Saat Hujan 40 Juta Meter Kubik Material Merapi Siap Meluncur
Sebanyak 40 juta meter kubik material sisa erupsi Merapi 2010 siap meluncur menjadi banjir lahar hujan sewaktu-waktu.
Editor: Dewi Agustina
Laporan Wartawan Tribun Jogja, Ekasanti Anugraheni
TRIBUNNEWS.COM, YOGYA - Sebanyak 40 juta meter kubik material sisa erupsi Merapi 2010 siap meluncur menjadi banjir lahar hujan sewaktu-waktu. Potensi banjir lahar hujan semakin tinggi akibat adanya abu vulkanik Kelud yang menyelimuti kawasan Merapi, Jumat (14/2/3014) silam.
Kepala Balai Penyelidikan dan Pengembangan Teknologi Kebencanaan geologi (BPPTKG) Yogyakarta Subandriyo mengatakan, abu vulkanik Kelud memang menjadi pelicin yang memudahkan sisa material Merapi terbawa air hujan menjadi banjir lahar. Sehingga, jika beberapa waktu lalu material Merapi sempat mengalami perubahan karakter, sulit terbawa aliran hujan. Kini sisa-sisa material itu berubah karakter kembali.

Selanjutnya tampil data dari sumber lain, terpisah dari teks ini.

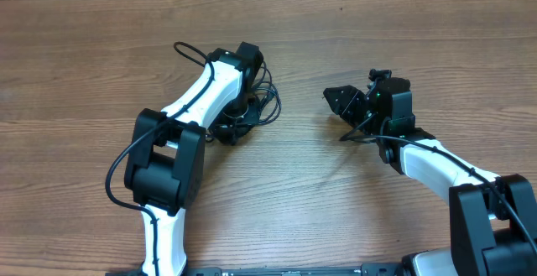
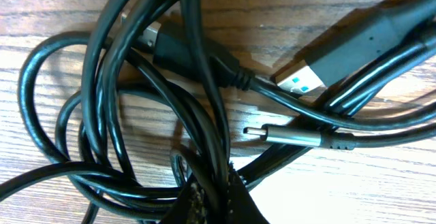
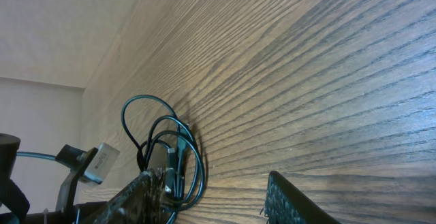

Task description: Untangle cables

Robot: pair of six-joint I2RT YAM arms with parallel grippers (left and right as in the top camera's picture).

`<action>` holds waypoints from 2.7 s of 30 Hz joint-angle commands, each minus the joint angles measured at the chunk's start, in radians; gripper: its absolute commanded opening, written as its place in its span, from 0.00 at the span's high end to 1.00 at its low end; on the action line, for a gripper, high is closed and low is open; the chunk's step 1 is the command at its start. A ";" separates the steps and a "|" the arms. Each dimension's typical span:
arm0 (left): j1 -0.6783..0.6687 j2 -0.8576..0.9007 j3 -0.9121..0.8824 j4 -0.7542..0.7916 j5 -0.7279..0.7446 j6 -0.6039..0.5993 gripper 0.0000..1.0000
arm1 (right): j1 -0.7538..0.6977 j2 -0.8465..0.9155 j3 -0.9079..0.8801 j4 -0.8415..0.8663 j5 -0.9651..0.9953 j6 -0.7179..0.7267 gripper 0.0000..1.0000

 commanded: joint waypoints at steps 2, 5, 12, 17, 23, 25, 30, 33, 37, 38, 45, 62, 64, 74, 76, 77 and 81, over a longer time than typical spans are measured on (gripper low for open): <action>0.003 -0.020 0.018 -0.004 0.077 0.063 0.96 | 0.002 0.005 0.026 0.004 0.009 -0.002 0.53; 0.011 -0.021 0.065 -0.008 0.190 0.150 0.96 | 0.002 0.005 0.026 0.004 0.008 -0.001 0.53; 0.043 -0.021 0.178 -0.010 0.517 0.336 0.96 | 0.002 0.005 0.026 0.016 -0.065 0.005 0.49; 0.058 -0.021 0.187 0.010 0.600 0.338 0.96 | 0.003 0.005 0.026 0.000 -0.166 0.122 0.60; 0.059 -0.021 0.187 0.043 0.699 0.339 0.96 | 0.017 0.005 0.025 -0.072 -0.179 0.206 0.67; 0.059 -0.021 0.187 0.059 0.723 0.341 0.96 | 0.032 0.005 0.025 -0.071 -0.184 0.210 0.66; 0.059 -0.021 0.187 0.065 0.838 0.448 0.96 | 0.096 0.005 0.025 -0.071 -0.182 0.233 0.66; 0.059 -0.021 0.187 0.030 0.912 0.587 0.96 | 0.130 0.005 0.025 -0.063 -0.173 0.250 0.67; 0.059 -0.021 0.187 -0.041 0.925 0.762 0.96 | 0.147 0.005 0.025 -0.007 -0.150 0.304 0.67; 0.059 -0.021 0.187 -0.054 0.925 0.791 0.96 | 0.148 0.005 0.025 0.019 -0.150 0.322 0.67; 0.059 -0.021 0.187 -0.055 1.008 0.885 0.96 | 0.149 0.005 0.025 0.071 -0.148 0.400 0.70; 0.060 -0.021 0.186 -0.013 0.854 0.918 0.96 | 0.126 0.001 0.025 0.102 -0.157 0.410 0.96; 0.064 -0.021 0.186 -0.011 0.746 0.879 0.96 | 0.097 -0.006 0.027 0.103 -0.214 0.410 0.96; 0.111 -0.021 0.164 0.061 0.399 0.635 0.96 | -0.037 -0.042 0.027 0.069 -0.425 0.410 0.96; 0.117 -0.021 0.137 0.097 0.325 0.564 0.96 | -0.039 -0.042 0.027 0.041 -0.425 0.404 0.96; 0.119 -0.021 0.122 0.115 0.298 0.533 0.96 | -0.039 -0.042 0.027 0.037 -0.426 0.389 0.96; 0.123 -0.021 0.082 0.158 0.201 0.448 0.96 | -0.039 -0.042 0.027 0.022 -0.426 0.373 0.96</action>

Sebelum adanya abu Kelud, material hanya menjadi banjir lahar jika terjadi hujan berintensitas di atas 100 milimeter perjam. Namun sejak ada kandungan abu Kelud, material bisa terbawa hujan dengan intensitas sedang yakni 50 milimeter perjam saja.
"Ya memang jadi lebih licin. Pengaruh abu Kelud mempercepat terjadinya aliran banjjir lahar," ucap Subandriyo kepada Tribun Jogja (Tribunnews.com Network), Rabu (19/3/2014).

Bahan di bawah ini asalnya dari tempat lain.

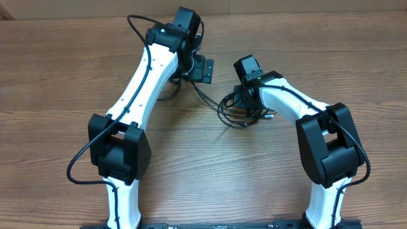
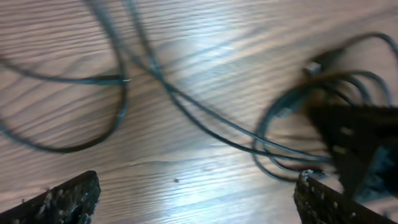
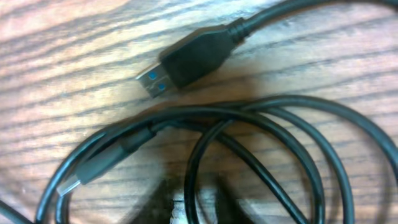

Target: Untangle cables

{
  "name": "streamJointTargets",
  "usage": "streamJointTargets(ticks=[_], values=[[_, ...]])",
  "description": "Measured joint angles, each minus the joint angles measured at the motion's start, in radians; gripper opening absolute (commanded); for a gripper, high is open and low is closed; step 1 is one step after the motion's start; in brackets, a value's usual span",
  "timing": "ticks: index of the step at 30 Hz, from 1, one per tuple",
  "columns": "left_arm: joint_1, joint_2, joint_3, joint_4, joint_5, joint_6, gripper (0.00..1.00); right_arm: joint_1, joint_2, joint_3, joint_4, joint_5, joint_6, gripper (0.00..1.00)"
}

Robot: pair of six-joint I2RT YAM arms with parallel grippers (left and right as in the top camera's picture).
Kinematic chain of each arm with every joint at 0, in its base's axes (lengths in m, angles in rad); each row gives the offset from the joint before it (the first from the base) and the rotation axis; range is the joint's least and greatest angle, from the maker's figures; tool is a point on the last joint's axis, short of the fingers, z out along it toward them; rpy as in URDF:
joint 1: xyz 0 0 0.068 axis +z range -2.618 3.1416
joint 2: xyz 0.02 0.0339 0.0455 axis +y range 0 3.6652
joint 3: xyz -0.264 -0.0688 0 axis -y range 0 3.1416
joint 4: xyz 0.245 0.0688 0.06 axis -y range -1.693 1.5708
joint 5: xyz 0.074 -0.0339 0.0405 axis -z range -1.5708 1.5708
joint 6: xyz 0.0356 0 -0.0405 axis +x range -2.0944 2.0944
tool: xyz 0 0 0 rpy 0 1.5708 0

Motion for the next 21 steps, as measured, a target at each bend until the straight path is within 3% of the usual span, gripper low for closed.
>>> streamJointTargets(ticks=[6, 16, 21], values=[[0.056, 0.0, 0.0, -0.014, -0.058, -0.039, 1.0, -0.011, 0.0, 0.0, -0.003, -0.057, -0.045, 0.04], [0.101, 0.0, 0.0, -0.016, -0.074, -0.053, 0.99, -0.154, 0.027, 0.001, -0.037, -0.429, -0.125, 0.04], [0.101, 0.0, 0.0, -0.015, -0.074, -0.053, 1.0, -0.17, 0.033, -0.002, -0.058, -0.491, -0.129, 0.04]])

Berdasarkan morfologinya, sungai yang paling rentan terjadi banjir lahar hujan ialah di Kali Woro. Sungai tersebut berada di posisi terendah, sehingga aliran lahar hujan menumpuk di sana. Data BPPTKG Yogyakarta menunjukkan, sisa-sisa material erupsi Merapi itu tersebar di beberapa sungai yang berhulu di Merapi. Beberapa diantaranya yakni di Kali Putih ada 7 juta meter kubik material, di Kali Woro 3,9 juta meter kubik, di Kali Trisik ada 5,6 juta meter kubik, Kali Apu 8,7 juta meter kubik, Kali Pabelan 8,1 juta meter kubik serta Kali Gendol 19 juta meter kubik.
Untuk meningkatkan kewaspadaan terhadap potensi bencana di kawasan Merapi, BPPTKG juga terus melakukan perbaikan rutin di stasiun-stasiun pemantauan Merapi. Sebab, beberapa alat pemantauan rusak karena sudah berusia tua serta mengalami gangguan akibat terselimuti abu Kelud bulan lalu.

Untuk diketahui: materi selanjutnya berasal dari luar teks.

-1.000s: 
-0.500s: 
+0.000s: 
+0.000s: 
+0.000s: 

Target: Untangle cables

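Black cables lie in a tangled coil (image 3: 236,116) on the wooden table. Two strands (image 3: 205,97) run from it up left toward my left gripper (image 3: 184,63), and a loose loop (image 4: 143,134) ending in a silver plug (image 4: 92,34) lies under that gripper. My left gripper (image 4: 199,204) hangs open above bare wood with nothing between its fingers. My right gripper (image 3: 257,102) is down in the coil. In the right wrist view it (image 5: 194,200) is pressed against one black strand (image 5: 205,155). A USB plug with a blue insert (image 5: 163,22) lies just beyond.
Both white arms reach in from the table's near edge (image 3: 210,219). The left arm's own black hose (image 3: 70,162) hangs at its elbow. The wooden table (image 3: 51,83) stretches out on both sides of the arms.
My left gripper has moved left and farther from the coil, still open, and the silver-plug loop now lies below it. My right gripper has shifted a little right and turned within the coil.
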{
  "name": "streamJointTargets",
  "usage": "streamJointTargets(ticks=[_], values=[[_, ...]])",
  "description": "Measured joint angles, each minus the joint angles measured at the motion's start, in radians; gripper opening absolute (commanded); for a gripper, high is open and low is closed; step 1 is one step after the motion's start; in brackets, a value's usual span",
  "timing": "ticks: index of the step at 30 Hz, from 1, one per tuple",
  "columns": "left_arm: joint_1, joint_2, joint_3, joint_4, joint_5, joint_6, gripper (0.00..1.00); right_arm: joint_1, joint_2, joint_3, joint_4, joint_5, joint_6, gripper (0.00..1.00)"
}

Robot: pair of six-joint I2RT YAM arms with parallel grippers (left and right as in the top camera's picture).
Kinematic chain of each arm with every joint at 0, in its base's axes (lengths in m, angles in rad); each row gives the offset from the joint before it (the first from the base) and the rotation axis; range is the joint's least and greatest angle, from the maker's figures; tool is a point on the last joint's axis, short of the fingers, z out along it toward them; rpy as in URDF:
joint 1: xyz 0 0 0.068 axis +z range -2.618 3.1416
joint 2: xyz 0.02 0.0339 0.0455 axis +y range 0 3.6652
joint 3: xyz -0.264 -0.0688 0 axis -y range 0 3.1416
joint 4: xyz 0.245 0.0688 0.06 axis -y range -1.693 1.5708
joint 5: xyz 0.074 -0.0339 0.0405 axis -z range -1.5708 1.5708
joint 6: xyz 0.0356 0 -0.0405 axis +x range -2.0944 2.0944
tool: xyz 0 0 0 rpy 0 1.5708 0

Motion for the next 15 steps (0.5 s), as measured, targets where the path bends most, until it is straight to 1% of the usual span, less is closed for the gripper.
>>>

"Permukaan alat-alat pemantauan ada yang tertutup abu, sehingga harus dibersihkan agar data hasil pemantauannya lebih akurat," ucap alumnus Fisika UGM itu.
Beberapa stasiun pemantauan yang sudah diperbaiki yakni stasiun Plawangan, Deles, Klathakan dan Labuhan. Berikutnya, perawatan dan perbaikan akan menyasar ke stasiun lainnya secara bertahap. Tercatat, ada 10 stasiun seismic, 5 stasiun tiltmeter dan 14 stasiun Early Warning System (EWS) yang tersebar di Merapi.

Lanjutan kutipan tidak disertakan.